_EXERCISE_
Find the lines holding the string "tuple" in the data, then copy all of them.

+---+

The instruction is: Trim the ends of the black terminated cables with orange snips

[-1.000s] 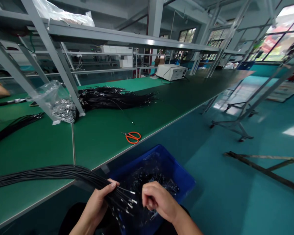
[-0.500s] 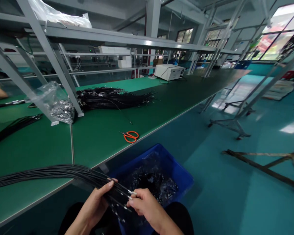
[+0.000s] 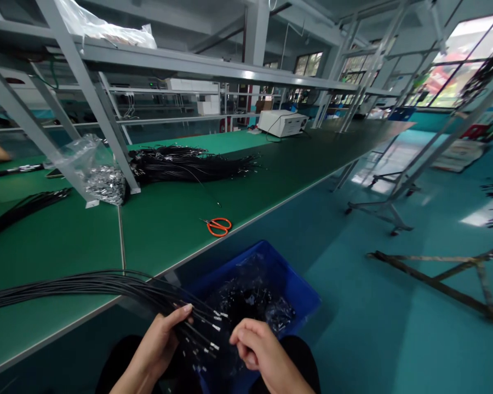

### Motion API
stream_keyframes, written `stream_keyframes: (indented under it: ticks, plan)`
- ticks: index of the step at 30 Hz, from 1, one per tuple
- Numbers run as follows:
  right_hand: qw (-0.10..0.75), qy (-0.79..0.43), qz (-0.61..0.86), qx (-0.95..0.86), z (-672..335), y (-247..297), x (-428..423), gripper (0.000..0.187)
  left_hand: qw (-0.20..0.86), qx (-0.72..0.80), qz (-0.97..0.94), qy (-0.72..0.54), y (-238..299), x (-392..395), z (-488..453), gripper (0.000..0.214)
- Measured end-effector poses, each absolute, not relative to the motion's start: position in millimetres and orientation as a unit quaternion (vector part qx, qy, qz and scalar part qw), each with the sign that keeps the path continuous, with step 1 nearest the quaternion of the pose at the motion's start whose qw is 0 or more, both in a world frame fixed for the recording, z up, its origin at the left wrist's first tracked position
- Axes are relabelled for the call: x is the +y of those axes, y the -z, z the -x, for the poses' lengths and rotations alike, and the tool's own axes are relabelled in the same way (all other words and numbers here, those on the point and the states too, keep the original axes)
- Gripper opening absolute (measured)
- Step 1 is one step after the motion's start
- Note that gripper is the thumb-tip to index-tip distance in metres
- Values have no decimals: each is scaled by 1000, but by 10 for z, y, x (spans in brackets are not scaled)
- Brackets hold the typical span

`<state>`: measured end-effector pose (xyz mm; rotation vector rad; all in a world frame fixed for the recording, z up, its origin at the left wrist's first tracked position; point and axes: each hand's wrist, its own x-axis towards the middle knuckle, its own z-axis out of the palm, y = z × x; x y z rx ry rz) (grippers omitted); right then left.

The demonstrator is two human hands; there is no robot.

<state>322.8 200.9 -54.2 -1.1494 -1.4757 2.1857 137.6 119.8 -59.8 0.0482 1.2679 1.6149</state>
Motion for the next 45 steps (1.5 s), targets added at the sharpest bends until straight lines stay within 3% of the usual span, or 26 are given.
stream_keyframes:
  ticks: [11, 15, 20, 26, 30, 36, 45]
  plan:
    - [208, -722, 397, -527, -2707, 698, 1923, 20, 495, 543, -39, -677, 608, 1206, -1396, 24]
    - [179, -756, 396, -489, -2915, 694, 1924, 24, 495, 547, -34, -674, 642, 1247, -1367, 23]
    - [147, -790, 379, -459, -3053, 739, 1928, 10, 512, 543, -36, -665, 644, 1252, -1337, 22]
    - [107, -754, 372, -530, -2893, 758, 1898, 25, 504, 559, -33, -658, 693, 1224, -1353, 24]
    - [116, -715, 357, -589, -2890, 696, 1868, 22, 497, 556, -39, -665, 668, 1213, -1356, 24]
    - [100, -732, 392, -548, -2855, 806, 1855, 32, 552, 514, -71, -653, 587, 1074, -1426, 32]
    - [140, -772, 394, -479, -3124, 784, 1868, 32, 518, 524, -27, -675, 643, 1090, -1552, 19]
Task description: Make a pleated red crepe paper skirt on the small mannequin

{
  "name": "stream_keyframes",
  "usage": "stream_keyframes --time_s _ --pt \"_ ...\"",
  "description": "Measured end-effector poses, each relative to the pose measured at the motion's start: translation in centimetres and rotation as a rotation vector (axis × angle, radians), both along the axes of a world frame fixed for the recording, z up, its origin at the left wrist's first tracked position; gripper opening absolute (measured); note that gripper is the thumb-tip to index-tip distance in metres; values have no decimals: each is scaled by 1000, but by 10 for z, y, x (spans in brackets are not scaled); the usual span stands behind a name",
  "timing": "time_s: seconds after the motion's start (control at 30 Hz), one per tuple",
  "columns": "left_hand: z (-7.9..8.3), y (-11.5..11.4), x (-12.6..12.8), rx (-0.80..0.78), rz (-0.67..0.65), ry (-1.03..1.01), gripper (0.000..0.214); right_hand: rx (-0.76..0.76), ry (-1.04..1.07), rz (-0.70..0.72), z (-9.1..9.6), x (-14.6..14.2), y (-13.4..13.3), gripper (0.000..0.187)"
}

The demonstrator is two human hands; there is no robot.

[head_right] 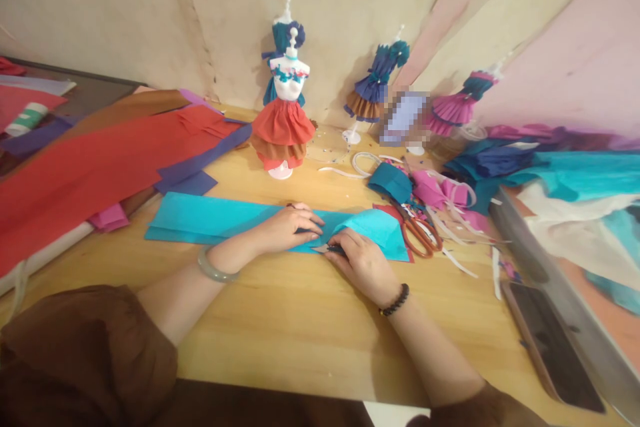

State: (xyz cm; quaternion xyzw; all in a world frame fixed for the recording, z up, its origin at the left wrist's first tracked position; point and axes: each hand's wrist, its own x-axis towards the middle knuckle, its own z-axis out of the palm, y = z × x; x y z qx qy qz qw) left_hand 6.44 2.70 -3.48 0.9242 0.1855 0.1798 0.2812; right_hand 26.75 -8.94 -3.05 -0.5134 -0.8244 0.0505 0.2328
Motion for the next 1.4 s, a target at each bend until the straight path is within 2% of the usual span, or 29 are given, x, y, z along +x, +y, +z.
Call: stream_keyframes --time_s 1.03,1.4 --pt "1 0 0 -11 -11 -21 18 -13 -13 21 0 -13 4 15" --pt "3 -3 1 -77 12 -86 26 -5 0 30 0 -17 6 17"
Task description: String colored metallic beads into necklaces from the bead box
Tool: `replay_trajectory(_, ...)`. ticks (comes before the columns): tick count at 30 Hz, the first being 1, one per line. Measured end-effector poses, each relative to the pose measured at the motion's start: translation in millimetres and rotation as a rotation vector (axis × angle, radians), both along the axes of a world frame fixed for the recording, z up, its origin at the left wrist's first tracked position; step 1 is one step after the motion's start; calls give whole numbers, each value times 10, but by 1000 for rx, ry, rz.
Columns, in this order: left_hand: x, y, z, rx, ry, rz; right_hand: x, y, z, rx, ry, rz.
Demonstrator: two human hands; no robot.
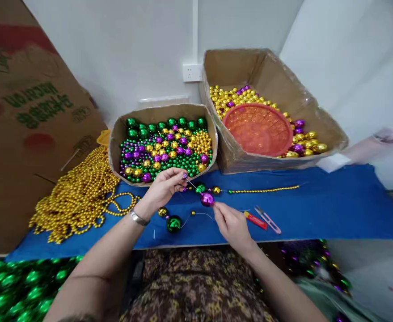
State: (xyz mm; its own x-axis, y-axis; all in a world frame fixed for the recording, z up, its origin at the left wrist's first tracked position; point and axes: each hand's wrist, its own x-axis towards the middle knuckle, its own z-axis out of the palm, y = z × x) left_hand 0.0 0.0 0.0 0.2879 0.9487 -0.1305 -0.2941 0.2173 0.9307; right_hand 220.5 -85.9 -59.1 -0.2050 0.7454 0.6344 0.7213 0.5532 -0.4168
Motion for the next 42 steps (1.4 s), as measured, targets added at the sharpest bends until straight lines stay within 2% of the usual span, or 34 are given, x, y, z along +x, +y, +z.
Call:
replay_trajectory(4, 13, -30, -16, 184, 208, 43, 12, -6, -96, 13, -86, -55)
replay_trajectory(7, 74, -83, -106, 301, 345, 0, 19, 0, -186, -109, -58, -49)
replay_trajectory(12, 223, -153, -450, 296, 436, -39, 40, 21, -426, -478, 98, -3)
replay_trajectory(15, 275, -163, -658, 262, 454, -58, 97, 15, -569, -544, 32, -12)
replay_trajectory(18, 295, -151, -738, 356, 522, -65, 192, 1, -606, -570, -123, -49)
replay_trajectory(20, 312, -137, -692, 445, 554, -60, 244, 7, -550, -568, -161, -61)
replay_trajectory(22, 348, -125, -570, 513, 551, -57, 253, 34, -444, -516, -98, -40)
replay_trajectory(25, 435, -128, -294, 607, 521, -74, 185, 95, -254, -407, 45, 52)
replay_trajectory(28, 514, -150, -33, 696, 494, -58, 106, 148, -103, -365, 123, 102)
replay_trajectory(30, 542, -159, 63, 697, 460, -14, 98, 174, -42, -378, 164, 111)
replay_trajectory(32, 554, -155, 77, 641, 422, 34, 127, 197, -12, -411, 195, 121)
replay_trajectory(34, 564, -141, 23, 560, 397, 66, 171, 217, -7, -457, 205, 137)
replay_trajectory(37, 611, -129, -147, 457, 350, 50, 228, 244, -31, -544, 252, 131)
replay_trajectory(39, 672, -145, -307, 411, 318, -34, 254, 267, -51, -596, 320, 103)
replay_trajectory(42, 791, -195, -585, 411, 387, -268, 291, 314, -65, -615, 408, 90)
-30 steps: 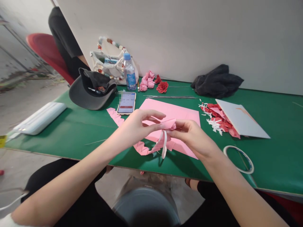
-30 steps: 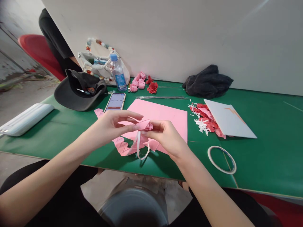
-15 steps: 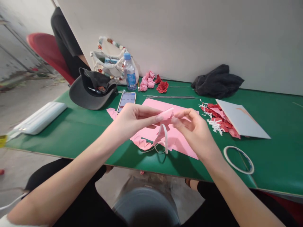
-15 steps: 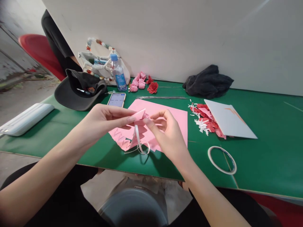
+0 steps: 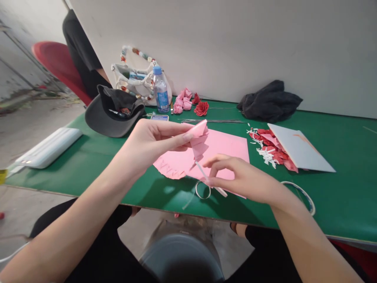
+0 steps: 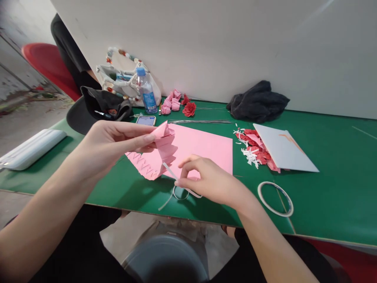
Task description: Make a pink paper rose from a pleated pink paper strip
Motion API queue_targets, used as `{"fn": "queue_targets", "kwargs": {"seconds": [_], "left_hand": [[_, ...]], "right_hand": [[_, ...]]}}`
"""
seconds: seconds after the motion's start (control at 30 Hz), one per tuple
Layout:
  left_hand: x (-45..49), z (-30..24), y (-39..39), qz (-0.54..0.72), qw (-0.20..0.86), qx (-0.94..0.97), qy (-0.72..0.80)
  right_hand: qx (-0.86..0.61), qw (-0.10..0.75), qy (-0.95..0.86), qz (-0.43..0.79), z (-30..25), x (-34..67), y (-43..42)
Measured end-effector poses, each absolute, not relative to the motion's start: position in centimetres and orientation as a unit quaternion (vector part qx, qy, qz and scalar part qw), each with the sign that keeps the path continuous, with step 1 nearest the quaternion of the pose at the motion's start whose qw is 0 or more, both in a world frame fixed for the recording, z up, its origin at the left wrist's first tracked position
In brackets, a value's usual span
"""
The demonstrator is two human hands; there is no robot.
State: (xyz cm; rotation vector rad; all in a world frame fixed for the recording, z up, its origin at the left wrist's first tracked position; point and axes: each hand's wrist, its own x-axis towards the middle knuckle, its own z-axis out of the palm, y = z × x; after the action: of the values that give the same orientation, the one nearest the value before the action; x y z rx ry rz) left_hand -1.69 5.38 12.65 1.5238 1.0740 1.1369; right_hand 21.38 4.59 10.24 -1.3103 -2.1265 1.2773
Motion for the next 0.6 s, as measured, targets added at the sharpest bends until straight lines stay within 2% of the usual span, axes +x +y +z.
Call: {"fn": "queue_targets", "kwargs": {"seconds": [0.07, 0.1, 0.23, 0.33, 0.5, 0.6], "left_hand": [[-1.7, 12.8, 5.3, 0.455, 0.469, 0.619, 0.435], [-1.7, 12.8, 5.2, 0.451, 0.475, 0.621, 0.432], [-1.1, 12.8, 4.8, 0.422, 0.507, 0.627, 0.413], [-0.7, 12.7, 4.6, 0.411, 0.525, 0.627, 0.404], [-0.3, 12.4, 4.6, 0.406, 0.508, 0.635, 0.417], [-0.1, 12.3, 4.6, 0.401, 0.502, 0.640, 0.421]], "right_hand": [[-0.454, 0.143, -0.748, 0.463, 10.5, 22.5, 5.4], [-0.448, 0.160, -0.740, 0.475, 10.6, 22.9, 5.7], [-0.389, 0.331, -0.678, 0.528, 10.1, 21.7, 5.7], [-0.349, 0.386, -0.632, 0.574, 9.4, 19.6, 4.9], [-0.419, 0.412, -0.579, 0.565, 9.0, 18.4, 4.0], [-0.412, 0.419, -0.570, 0.574, 9.2, 18.7, 3.8]]}}
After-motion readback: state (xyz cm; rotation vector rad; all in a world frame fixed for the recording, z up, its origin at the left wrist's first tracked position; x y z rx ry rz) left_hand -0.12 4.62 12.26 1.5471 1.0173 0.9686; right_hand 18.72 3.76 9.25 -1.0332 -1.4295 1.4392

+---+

_RESULT OF THIS EXERCISE_
- ticks: index of the step at 30 Hz, from 1, one per tuple
  "timing": "time_s: seconds after the motion's start (control at 30 Hz), one per tuple",
seconds: seconds after the motion's start (control at 30 Hz), one per tuple

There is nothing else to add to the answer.